[BioC] xmapcore get intronic sequence

Thu Jul 29 10:09:58 CEST 2010

Hi Tim,

> There are a couple of options:
>
> 1) Some of your probesets don't hit exons
> 2) Some of your probesets hit the same exons
>
> Not much can be done if it's the first case, but you can detect the second
> by passing as.vector=F to the probeset.to.exon method, ie:
>
>> probesetIds = c( '3081222', '3081223' )
>> probeset.to.exon( probesetIds )
> [1] "ENSE00001149618"
>
>> probeset.to.exon( probesetIds, as.vector=F )
> RangedData with 2 rows and 6 value columns across 1 space
>          space                 ranges |         IN1       stable_id    strand
>    <character>               <IRanges>  |<character>      <character>  <integer>
> 1           7 [155592680, 155596420] |     3081222 ENSE00001149618        -1
> 2           7 [155592680, 155596420] |     3081223 ENSE00001149618        -1
>
> You can see the IN1 column is the probeset name that caused the result, and
> the stable_id column shows that both probesets hit the same exon
>
> Fingers crossed this gets to the bottom of it ;-)

Some of these are obviously not hitting exons despite having valid probesetids (I just double checked they are real probesets by going to the Netaffx site).  So:

> dim(as.data.frame(probeset.to.exon( probesetids, rm.unreliable=F, as.vector=F)))
[1] 1666   10

My input list of probesetids was 1771. So there are still some missing :-(.

It seems the only way round this for me is to write a loop and test if probeset.to.exon returns anything.

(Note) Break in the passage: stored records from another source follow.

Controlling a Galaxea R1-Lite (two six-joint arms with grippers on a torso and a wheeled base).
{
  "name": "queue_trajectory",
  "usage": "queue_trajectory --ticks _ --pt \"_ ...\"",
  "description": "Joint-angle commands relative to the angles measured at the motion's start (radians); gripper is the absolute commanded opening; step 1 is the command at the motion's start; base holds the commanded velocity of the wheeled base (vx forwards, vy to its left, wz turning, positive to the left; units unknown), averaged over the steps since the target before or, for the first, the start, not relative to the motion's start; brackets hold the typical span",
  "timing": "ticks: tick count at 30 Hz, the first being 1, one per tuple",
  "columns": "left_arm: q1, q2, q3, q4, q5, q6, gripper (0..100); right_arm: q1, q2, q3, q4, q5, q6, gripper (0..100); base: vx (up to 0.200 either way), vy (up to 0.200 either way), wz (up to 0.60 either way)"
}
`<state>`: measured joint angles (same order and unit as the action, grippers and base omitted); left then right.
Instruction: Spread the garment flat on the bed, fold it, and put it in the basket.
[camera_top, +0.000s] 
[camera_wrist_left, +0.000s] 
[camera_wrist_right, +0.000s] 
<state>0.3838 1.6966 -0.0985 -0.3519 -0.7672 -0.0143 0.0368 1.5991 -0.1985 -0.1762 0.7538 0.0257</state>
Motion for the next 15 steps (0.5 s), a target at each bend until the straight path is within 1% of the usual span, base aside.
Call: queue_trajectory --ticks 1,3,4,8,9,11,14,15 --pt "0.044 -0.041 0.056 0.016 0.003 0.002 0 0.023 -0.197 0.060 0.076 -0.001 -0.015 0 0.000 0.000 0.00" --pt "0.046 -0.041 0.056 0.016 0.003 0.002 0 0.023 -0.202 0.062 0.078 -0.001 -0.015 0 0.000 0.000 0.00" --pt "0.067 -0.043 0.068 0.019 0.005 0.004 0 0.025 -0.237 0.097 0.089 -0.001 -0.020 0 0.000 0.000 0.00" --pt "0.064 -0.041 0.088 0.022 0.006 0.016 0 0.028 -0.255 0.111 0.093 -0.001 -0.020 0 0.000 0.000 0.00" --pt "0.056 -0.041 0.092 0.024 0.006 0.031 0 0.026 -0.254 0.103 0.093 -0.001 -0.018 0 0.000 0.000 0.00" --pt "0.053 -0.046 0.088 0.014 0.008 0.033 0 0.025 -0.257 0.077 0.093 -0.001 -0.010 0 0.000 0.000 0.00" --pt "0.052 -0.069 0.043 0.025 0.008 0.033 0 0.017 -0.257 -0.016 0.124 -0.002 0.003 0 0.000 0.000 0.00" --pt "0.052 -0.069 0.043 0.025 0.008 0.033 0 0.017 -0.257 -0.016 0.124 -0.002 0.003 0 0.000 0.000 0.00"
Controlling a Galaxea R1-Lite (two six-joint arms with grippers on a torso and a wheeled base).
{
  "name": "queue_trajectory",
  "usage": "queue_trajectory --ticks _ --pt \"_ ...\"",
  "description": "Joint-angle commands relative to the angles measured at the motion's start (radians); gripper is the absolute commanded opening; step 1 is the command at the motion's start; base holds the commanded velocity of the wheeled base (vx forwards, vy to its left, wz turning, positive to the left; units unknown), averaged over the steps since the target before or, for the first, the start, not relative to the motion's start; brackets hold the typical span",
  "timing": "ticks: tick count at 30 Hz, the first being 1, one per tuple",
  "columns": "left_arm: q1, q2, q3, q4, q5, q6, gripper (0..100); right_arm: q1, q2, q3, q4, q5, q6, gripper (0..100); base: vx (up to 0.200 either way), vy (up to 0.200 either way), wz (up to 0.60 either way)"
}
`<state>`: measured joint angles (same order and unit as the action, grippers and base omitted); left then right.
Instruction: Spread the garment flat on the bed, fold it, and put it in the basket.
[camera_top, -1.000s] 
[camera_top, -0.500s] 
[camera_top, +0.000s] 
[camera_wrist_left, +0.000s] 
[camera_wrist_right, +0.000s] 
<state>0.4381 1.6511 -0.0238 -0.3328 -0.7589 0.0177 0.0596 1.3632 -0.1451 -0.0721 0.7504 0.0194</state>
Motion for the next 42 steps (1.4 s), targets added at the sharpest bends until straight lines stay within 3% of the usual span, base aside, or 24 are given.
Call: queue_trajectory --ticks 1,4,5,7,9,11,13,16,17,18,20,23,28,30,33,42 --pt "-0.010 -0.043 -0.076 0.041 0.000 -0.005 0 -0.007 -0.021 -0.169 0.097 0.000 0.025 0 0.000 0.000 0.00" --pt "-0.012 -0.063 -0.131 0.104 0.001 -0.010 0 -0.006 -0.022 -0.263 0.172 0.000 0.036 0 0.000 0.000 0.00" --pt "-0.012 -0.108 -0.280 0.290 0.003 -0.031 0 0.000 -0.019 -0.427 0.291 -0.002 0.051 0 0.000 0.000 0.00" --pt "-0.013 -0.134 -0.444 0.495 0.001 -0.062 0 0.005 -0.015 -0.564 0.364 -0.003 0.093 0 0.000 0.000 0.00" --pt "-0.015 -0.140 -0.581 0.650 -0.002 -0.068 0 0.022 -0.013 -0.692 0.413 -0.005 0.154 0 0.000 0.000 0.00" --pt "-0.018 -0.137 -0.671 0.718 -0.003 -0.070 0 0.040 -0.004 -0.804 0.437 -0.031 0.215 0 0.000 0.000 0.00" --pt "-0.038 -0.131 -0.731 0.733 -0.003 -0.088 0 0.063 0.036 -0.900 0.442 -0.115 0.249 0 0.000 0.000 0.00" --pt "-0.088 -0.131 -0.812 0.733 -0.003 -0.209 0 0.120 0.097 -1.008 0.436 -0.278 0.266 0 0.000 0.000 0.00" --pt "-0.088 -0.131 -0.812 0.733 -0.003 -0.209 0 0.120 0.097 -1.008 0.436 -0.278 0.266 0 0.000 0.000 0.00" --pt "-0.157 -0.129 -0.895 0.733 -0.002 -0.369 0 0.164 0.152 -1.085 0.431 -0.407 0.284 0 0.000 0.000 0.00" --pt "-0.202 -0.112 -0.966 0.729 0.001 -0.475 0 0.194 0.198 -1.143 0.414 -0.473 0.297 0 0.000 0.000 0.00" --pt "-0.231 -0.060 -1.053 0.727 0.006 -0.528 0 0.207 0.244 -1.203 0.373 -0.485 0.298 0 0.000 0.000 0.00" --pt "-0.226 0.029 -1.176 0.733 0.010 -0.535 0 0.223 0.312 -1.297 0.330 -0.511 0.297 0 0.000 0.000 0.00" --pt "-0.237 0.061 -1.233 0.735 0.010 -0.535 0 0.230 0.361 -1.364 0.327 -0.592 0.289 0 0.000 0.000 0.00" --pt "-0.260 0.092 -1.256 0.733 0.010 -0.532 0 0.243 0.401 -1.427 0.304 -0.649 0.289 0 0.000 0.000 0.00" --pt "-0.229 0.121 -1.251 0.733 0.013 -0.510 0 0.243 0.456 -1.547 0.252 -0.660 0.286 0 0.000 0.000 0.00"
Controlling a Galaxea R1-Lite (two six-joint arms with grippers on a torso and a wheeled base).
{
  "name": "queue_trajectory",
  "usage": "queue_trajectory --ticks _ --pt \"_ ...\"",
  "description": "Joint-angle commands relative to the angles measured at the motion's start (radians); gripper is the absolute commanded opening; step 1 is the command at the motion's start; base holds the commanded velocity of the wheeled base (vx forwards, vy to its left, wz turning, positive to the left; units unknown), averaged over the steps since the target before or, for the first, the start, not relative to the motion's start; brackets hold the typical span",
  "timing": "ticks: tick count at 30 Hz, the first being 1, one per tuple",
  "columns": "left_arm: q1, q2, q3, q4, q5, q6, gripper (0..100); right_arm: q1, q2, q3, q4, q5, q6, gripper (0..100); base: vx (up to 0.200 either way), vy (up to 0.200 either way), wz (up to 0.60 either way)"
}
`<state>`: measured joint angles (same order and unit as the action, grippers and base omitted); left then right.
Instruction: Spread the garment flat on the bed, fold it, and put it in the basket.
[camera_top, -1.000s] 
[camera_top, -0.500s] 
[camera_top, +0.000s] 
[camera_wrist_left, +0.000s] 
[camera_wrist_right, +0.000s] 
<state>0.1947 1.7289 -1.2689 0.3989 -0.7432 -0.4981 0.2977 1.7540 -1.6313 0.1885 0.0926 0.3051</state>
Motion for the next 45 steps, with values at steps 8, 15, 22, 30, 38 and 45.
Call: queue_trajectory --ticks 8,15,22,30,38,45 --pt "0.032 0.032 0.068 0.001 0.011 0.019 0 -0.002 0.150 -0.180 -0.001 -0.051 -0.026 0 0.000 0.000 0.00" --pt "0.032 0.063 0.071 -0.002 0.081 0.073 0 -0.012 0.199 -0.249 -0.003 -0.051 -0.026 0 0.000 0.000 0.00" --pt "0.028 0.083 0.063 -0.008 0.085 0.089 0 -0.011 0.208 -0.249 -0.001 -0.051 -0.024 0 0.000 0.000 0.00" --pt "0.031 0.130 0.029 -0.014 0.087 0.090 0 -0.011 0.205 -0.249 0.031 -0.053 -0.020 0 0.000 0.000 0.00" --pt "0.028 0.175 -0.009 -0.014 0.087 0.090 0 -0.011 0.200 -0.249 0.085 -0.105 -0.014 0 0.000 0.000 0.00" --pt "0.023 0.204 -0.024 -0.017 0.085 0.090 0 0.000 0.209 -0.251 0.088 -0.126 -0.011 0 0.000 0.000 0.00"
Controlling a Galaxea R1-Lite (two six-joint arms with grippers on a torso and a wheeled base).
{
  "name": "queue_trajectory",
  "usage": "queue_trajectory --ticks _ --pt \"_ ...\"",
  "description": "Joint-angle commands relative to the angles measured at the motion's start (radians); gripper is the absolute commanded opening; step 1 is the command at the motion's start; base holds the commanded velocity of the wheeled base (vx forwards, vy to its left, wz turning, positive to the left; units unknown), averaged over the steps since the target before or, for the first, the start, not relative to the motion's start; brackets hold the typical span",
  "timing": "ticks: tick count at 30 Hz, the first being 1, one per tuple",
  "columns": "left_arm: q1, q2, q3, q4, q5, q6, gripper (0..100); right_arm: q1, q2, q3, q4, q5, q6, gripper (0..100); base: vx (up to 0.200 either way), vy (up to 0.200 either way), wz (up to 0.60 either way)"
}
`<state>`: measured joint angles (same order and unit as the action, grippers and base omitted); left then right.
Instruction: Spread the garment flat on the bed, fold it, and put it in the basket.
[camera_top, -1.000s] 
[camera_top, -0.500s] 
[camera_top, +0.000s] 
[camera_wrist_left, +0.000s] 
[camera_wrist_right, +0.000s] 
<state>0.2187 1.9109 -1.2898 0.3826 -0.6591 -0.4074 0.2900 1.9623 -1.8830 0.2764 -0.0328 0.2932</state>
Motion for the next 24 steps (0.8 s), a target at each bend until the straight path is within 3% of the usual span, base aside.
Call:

How about a rm.notfound=T or F parameter at some point in the future (he asked hopefully! :-)).

Thanks,

Steve

>
> Cheers,
>
> Tim
>
> On 28/07/2010 15:56, "Stephen Taylor"<stephen.taylor at imm.ox.ac.uk>  wrote:
>
>> Hi Tim,
>>
>>> probeset.to.exon( probesetids, rm.unreliable=F )
>>
>> Unfortunately this is still not the same size:
>>
>>> length(probeset.to.exon( probesetids, rm.unreliable=F ))
>> [1] 1274
>>> length(probesetids)
>> [1] 1771
>>
>> Thanks,
>>
>> Steve
>